Exercise requirements: Tally up the lines below that contain the word "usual" and give the total alone.

--- --- ---

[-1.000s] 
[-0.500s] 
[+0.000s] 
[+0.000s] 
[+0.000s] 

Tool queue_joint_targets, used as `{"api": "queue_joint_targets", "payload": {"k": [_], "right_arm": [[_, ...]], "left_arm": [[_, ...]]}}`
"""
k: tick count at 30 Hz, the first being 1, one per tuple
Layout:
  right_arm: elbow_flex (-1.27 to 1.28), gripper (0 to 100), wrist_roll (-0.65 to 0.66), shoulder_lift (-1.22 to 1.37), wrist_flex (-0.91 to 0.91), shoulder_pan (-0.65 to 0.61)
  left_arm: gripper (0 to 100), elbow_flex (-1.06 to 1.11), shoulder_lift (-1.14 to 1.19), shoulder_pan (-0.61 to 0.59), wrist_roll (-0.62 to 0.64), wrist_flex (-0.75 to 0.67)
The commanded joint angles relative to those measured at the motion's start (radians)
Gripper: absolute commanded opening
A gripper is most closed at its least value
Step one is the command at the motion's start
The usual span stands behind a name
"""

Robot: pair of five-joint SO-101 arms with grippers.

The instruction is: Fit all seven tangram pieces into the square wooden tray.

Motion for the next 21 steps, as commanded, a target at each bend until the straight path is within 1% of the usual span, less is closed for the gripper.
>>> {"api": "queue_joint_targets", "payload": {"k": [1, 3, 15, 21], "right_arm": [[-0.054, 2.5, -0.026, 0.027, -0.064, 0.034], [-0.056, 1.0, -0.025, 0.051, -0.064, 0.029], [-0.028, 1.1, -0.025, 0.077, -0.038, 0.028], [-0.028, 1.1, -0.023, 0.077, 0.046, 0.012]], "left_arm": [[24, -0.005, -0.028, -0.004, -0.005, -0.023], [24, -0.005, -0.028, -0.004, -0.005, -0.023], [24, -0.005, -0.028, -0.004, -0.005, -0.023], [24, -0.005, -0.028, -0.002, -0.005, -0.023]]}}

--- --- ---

Result of the task: 2